Action item: Below are records; reproduce exactly the lines from the one that has "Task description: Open" through the one that has "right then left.", ends included, and nothing more.

Data extracts:

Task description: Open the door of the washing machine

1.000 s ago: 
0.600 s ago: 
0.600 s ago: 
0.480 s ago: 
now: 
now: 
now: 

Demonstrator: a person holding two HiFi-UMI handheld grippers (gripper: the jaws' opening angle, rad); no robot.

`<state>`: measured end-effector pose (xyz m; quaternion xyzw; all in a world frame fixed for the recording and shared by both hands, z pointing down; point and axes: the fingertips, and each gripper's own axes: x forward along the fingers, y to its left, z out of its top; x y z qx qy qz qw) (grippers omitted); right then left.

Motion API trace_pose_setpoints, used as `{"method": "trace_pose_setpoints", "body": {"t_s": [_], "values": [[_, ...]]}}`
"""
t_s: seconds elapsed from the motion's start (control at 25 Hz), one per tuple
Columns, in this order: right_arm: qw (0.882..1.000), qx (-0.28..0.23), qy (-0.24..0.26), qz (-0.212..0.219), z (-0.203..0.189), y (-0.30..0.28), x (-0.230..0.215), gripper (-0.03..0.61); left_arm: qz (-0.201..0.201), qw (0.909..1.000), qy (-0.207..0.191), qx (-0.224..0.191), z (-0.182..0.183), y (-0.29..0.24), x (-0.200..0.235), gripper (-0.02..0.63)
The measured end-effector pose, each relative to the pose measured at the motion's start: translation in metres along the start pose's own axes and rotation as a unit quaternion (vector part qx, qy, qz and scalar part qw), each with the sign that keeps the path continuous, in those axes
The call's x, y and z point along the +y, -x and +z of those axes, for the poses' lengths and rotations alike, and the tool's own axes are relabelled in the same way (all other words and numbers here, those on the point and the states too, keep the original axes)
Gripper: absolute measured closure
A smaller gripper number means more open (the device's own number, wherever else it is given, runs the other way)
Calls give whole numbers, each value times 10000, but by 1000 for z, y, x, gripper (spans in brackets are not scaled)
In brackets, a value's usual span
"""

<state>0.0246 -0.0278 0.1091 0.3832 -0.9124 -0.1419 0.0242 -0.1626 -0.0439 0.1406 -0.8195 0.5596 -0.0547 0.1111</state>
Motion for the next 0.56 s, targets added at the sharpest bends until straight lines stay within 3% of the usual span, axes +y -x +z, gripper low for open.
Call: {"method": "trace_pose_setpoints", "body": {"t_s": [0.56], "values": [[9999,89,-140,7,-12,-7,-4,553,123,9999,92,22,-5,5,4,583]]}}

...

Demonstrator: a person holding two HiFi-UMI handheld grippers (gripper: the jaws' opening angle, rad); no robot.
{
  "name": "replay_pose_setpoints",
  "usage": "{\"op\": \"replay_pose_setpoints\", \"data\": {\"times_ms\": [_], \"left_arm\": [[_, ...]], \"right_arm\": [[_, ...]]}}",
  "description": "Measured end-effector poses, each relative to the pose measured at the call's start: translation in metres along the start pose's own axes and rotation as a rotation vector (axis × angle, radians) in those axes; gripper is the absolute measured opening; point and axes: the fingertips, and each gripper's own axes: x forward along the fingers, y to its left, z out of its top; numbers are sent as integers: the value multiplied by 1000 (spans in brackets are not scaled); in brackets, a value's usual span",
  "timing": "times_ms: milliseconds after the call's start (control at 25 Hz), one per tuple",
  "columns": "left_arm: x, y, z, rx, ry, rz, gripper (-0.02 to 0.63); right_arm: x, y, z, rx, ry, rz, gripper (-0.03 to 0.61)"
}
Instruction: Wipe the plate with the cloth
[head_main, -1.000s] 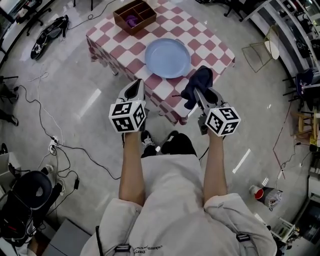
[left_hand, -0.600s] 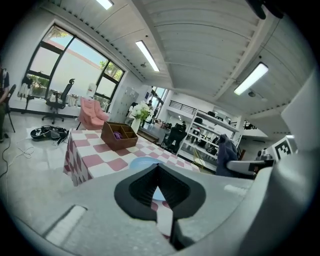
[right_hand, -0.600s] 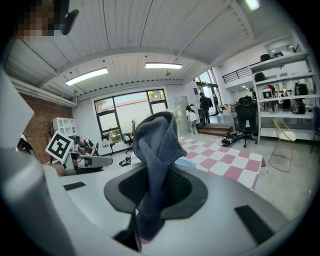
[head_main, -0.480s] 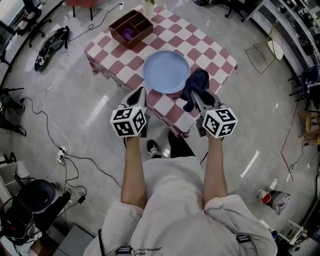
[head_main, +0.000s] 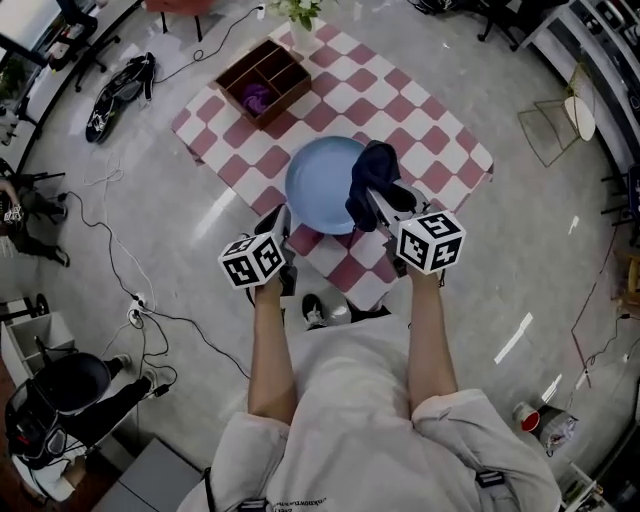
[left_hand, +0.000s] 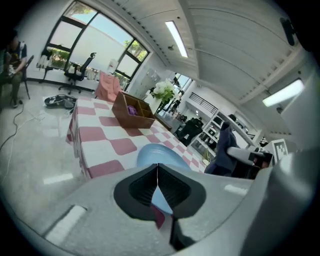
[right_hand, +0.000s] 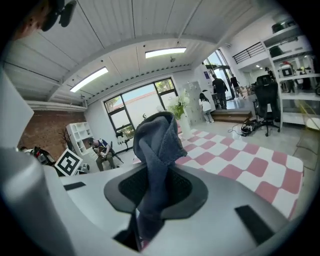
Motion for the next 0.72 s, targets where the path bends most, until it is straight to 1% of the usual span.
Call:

Exercise response:
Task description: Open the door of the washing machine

1.000 s ago: 
0.600 s ago: 
0.600 s ago: 
0.480 s ago: 
now: 
now: 
now: 

Demonstrator: a person holding two HiFi-UMI handheld grippers (gripper: the jaws' opening angle, rad); no robot.

`<state>`: measured end-effector pose (xyz m; quaternion xyzw; all in a world frame fixed for the recording and shared by both hands, z pointing down; point and axes: the fingertips, and each gripper's own axes: x forward along the fingers, y to its left, z out of its top; x y z qx qy qz qw) (grippers omitted); right then left.

For this exercise, the work is now complete.